Она мгновенно осознала, что может рассчитывать только на себя, как и всегда, а особенно – в последнее время. Поэтому кинулась с самоотверженностью летчика, идущего на таран, поверх кучи мужиков и принялась раздавать удары, куда придется и как придется. Ее пару раз сбрасывали с этой «кучи-малы», но Настя кидалась на нее снова и снова. Своих она не бросала, как говорится. Вот только когда ее в очередной раз отшвырнули и она ударилась головой об угол деревянной скамьи, Настя наконец-таки затихла «со спокойной совестью», потеряв сознание.

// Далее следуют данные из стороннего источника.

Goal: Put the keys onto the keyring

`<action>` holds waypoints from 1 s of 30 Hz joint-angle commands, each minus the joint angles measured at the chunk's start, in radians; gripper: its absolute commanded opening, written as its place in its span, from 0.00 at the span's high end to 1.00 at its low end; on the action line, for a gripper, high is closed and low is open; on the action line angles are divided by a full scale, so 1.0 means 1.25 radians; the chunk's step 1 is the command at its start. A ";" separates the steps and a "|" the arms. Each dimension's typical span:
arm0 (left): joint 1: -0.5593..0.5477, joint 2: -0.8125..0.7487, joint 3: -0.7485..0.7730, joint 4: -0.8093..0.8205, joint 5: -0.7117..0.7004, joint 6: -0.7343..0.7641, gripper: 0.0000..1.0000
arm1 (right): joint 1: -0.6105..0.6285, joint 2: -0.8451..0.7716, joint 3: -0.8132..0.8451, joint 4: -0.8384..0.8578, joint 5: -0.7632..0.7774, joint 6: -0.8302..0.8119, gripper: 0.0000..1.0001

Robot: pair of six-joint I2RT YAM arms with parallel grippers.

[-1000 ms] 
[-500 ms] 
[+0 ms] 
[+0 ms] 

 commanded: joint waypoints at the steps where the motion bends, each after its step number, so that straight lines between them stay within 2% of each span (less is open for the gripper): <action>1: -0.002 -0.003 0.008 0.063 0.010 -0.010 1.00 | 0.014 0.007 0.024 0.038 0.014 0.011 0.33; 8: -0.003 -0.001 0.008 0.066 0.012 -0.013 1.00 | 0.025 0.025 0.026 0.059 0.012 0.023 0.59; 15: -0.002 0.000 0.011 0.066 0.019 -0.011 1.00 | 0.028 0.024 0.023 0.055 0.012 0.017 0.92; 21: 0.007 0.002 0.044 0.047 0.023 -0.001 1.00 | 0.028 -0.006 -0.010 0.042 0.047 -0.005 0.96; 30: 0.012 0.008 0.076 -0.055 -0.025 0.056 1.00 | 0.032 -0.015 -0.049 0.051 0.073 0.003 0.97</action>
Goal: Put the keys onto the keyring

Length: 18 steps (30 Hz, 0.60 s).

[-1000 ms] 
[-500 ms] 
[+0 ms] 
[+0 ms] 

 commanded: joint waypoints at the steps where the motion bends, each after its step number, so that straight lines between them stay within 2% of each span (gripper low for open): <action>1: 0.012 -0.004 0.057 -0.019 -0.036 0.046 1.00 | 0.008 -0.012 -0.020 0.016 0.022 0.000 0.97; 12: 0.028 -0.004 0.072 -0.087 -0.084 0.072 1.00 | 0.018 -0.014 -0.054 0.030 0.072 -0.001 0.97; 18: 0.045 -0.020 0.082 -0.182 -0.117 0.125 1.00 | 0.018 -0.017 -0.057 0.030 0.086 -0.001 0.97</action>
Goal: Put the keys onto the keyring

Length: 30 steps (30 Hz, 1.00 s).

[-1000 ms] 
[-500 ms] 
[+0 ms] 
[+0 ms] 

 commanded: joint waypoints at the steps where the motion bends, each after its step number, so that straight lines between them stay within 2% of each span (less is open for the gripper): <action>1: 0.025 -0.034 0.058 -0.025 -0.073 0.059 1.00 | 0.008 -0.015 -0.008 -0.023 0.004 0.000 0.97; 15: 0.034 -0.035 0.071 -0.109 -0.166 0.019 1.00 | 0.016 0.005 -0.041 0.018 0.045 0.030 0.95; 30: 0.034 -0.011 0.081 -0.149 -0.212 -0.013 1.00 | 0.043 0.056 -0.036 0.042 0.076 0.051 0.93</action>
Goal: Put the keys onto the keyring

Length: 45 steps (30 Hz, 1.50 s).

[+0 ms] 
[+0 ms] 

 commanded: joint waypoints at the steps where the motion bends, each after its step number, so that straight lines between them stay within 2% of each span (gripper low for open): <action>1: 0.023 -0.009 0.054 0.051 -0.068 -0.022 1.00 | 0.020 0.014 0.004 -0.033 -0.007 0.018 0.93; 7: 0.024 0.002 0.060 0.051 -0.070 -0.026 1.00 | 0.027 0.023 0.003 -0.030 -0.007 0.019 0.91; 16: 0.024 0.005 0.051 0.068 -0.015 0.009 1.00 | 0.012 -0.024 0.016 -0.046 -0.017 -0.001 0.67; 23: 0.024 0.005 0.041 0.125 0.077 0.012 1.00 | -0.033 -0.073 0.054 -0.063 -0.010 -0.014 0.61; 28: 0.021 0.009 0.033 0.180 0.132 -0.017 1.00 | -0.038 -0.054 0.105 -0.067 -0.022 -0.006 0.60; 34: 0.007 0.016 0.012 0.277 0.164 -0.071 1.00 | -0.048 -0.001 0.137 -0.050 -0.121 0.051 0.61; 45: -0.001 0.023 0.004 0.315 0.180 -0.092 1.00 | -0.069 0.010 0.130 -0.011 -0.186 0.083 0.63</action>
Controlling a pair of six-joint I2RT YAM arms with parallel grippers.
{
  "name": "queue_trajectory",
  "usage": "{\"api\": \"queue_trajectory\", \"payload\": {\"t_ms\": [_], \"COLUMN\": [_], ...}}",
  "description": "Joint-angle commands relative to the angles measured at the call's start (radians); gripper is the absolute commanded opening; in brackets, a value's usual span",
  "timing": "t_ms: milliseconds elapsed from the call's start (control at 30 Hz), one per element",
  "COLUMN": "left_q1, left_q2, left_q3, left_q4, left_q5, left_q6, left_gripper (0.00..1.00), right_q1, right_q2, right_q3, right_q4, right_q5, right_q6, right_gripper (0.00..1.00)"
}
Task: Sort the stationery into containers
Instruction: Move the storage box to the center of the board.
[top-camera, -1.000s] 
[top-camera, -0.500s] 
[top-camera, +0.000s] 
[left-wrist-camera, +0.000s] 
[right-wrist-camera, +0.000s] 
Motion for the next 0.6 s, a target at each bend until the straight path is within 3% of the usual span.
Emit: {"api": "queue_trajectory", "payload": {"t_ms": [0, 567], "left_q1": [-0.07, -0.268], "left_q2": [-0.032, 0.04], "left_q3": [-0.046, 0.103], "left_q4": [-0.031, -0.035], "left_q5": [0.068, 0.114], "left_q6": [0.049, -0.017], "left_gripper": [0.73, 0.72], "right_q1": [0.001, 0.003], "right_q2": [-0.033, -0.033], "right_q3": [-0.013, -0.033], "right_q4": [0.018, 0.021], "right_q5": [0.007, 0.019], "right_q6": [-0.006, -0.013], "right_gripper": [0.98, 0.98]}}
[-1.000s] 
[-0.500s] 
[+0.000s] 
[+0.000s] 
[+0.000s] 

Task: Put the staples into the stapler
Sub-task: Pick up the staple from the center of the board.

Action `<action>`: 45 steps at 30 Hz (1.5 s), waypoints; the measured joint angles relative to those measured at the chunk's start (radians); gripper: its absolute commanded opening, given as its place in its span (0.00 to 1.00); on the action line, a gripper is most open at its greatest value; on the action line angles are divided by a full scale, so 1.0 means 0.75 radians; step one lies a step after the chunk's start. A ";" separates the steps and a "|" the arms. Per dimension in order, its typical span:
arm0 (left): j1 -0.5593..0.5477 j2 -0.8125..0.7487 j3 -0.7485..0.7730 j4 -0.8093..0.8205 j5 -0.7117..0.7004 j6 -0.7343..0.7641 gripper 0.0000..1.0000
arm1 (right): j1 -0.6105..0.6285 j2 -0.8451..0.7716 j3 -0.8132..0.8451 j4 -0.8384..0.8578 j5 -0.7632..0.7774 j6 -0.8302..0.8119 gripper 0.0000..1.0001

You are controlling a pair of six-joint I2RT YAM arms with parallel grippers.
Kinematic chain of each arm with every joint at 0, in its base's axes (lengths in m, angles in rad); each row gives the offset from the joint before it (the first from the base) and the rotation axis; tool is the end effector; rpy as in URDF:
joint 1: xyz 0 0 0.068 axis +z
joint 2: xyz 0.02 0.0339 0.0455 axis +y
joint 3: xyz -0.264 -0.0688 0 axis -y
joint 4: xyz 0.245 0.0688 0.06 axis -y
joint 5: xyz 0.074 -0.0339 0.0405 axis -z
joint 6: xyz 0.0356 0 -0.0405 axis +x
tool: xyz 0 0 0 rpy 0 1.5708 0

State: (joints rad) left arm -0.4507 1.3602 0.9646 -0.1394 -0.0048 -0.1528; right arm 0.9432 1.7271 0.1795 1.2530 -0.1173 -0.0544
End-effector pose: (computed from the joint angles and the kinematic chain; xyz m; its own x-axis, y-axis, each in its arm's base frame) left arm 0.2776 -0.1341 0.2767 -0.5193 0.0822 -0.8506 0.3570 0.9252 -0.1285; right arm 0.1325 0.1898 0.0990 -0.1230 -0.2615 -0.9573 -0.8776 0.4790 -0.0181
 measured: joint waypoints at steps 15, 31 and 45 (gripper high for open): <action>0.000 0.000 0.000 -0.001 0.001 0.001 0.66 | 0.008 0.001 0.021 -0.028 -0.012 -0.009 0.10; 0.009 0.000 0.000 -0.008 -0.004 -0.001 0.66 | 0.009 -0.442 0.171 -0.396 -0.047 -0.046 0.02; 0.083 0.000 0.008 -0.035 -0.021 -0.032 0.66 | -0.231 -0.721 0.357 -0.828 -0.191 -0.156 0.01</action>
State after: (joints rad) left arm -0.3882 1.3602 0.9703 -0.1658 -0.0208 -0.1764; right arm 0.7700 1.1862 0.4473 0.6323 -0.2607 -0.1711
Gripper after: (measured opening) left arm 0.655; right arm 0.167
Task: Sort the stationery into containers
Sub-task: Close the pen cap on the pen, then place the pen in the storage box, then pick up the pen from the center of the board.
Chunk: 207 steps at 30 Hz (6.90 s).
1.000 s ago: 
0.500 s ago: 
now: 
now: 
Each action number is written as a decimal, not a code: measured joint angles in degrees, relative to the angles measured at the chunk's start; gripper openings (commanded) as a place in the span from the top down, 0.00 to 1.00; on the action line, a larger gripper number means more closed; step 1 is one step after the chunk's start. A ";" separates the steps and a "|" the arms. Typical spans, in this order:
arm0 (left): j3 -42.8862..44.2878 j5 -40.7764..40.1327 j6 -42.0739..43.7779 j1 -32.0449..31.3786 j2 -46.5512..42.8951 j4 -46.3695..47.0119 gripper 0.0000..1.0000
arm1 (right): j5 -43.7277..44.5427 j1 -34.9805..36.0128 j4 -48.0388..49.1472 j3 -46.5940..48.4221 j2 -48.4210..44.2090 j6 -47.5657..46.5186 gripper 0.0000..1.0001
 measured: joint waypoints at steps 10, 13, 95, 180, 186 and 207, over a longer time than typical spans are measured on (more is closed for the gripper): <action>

Настя не знала ни одного человека, который любил бы больницы. Кроме соседки тети Зины, потому что та была бедна, больна и одинока, а в больнице ее кормили, лечили и за нею присматривали. По данной причине при любой болячке женщина привычным движением руки набирала заветные цифры ноль-три. Больше таких любителей Настя не знала. Теперь она сама попадала в больницу несколько раз подряд, и это становилось совсем уж навязчивым и неприятным.
Настя с неприязнью посмотрела на тарелку со склизким супом, в котором плавали долька соленого огурца, два куска плохо почищенного картофеля и много перловой крупы, и ей стало себя жалко. Две женщины, перебинтованные, словно египетские мумии, сидели напротив Насти и увлеченно черпали супчик алюминиевыми ложками. Женщины были очень немногословны. То есть они вообще все время молчали. И Настя вспомнила, как лечащий врач, которого она видела один раз с утра, весело сообщил ей, что произошел пожар в доме инвалидов и к ним в отделение были доставлены несколько глухонемых женщин.
– Так что вам повезло, – добавил эскулап, – у вас в палате пять человек, а разговаривающая вы, Лазарева, одна. Никто вам не будет мешать, никто не будет надоедать разговорами. Полная благодать и расслабуха! А если я приду к вам, Лазарева, ночью, мы можем даже не уединяться в ординаторской, а заняться утехами прямо здесь – никто и не проснется. Шутка! – подмигнул Насте лечащий врач.
Она тогда даже икнула от столь «лестного» и неуместного предложения.
И вот теперь уже сутки она чувствовала себя «классно». Словно в потустороннем мире, среди мумий, зомби или черт знает кого еще. Впрочем, глухонемые дамы умели производить жуткий шум – по очереди натыкались на стулья, металлические утки, громыхавшие по кафелю, и так далее. Настя всю ночь просыпалась от этого жуткого грохота, а другие сестры по глухонемоте продолжали мирно храпеть, ничего этого не слыша. Днем же они разговаривали между собой, отчаянно жестикулируя, и Настя чувствовала себя одиноким зрителем некоего цирка абсурда. Ей казалось, что если она пробудет в больнице еще пару дней, то вконец одичает.